Once the line containing "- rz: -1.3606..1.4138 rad" is found in the entries below, restate it and each following line word for word, stopping after the line containing "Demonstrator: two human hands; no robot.".

+ + + + + + +

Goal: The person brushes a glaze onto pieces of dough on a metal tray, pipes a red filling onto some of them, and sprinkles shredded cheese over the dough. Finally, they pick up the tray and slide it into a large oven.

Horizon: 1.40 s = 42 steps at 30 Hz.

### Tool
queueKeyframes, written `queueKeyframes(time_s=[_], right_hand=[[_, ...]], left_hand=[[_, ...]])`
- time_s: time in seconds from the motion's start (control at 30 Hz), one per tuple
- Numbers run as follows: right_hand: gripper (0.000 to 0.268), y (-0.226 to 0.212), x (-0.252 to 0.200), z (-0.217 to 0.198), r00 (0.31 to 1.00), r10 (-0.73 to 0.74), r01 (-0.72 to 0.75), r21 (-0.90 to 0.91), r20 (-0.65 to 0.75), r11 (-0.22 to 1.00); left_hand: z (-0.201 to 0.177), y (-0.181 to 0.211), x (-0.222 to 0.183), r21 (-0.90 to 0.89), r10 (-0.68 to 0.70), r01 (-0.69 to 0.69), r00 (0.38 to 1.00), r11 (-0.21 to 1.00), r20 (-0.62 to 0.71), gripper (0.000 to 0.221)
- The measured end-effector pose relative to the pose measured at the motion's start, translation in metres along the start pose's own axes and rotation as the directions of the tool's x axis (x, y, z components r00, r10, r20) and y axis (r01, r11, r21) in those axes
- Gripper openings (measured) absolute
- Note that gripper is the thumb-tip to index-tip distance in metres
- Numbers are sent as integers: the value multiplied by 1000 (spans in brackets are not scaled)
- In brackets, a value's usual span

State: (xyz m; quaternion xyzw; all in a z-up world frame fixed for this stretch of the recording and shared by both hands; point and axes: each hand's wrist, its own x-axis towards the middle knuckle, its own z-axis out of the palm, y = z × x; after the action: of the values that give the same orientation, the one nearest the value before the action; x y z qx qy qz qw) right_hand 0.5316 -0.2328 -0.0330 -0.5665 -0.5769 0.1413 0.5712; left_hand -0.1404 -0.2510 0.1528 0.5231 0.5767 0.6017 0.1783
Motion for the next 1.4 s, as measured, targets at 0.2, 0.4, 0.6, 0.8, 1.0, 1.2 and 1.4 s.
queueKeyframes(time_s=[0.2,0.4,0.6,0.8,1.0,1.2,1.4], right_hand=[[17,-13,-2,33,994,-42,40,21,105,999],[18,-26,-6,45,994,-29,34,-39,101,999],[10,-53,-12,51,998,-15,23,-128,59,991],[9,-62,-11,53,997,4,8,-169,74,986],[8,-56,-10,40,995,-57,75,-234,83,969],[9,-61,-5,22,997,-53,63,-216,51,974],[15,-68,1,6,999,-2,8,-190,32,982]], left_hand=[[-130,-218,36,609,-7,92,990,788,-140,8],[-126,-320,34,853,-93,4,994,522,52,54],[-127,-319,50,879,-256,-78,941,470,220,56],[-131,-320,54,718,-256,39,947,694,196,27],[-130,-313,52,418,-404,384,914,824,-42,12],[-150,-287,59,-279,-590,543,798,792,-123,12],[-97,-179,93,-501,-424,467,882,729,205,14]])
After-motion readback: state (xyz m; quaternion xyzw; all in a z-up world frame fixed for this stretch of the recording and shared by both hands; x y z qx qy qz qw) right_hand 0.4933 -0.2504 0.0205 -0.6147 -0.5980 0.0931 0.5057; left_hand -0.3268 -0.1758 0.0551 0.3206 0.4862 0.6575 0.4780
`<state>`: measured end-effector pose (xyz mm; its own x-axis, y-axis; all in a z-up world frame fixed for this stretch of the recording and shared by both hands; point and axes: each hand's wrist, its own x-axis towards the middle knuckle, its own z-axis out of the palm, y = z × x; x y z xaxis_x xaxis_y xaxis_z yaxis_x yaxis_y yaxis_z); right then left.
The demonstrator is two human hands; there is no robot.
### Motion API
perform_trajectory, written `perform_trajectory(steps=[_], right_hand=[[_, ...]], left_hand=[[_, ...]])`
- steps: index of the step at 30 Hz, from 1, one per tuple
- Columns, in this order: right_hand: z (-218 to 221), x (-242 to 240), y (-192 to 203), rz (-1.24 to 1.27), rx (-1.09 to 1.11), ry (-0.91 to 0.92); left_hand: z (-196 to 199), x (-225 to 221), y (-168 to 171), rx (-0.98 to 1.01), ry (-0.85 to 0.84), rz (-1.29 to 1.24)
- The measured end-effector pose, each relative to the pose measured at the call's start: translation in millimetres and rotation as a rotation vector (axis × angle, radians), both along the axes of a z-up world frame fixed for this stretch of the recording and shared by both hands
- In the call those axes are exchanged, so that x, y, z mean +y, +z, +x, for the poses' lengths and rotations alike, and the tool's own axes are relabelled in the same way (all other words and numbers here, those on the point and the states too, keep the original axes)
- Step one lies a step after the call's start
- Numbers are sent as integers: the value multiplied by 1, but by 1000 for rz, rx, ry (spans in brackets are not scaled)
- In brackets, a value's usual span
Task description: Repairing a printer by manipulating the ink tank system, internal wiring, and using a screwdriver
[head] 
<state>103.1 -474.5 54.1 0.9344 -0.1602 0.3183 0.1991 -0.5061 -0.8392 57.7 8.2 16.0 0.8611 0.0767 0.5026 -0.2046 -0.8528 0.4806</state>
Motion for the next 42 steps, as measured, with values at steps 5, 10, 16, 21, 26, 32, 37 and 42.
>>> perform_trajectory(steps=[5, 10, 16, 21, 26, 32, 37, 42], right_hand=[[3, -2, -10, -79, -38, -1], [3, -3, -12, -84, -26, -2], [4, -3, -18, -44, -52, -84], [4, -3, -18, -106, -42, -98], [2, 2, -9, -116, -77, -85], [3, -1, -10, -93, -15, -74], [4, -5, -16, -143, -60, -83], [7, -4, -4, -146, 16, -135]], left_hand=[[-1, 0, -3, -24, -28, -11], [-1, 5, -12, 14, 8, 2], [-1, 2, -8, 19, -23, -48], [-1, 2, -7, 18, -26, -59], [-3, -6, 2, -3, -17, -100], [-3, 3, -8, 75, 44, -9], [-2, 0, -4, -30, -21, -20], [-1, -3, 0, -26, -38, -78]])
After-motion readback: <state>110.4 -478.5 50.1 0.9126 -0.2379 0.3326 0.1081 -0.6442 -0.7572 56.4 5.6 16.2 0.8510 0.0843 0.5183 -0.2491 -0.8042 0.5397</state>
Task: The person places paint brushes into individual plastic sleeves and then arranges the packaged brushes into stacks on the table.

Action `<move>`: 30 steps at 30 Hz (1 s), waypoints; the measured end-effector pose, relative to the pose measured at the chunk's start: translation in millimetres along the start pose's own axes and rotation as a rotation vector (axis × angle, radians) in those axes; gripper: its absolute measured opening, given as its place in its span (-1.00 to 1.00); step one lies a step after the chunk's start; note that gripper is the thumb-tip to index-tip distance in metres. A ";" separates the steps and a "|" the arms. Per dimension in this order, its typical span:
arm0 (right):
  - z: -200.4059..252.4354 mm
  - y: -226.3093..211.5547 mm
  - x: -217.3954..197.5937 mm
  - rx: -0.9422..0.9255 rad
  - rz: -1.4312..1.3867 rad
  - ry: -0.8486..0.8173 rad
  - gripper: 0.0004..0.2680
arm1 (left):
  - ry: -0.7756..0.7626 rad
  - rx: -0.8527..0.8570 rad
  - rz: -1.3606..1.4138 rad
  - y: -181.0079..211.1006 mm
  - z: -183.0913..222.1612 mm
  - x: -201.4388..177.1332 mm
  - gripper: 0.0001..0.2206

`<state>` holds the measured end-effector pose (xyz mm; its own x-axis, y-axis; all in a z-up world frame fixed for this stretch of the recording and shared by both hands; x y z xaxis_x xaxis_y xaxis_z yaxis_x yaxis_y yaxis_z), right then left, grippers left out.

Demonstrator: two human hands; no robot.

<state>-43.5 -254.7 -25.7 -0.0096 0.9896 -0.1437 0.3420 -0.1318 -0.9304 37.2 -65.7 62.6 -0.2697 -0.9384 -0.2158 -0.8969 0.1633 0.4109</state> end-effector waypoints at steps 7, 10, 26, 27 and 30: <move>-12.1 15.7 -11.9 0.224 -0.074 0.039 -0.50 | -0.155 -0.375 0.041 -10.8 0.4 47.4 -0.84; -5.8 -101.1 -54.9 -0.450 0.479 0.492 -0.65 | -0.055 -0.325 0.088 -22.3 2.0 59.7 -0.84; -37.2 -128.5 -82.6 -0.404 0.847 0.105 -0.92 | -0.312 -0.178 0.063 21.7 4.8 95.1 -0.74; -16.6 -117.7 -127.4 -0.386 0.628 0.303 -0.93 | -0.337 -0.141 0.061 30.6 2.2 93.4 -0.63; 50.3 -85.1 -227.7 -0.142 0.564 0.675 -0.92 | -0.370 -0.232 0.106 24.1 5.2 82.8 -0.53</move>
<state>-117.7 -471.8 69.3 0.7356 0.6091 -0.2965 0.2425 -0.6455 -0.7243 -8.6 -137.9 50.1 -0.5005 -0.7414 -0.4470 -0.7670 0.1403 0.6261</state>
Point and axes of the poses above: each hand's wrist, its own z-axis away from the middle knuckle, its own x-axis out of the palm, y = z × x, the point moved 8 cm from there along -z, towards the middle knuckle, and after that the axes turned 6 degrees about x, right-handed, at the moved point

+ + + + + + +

**Solution to this exercise**
  - rz: -1.3606..1.4138 rad
  - y: -181.0079..211.1006 mm
  - z: -183.0913..222.1612 mm
  - x: -201.4388..177.1332 mm
  - gripper: 0.0001..0.2206

`<state>` holds the measured end-effector pose (xyz mm; its own x-axis, y-axis; all in a z-up world frame fixed for this stretch of the recording and shared by both hands; x y z xaxis_x xaxis_y xaxis_z yaxis_x yaxis_y yaxis_z), right then left, grippers left out.

Demonstrator: two human hands; no robot.

This exercise calls for no further output.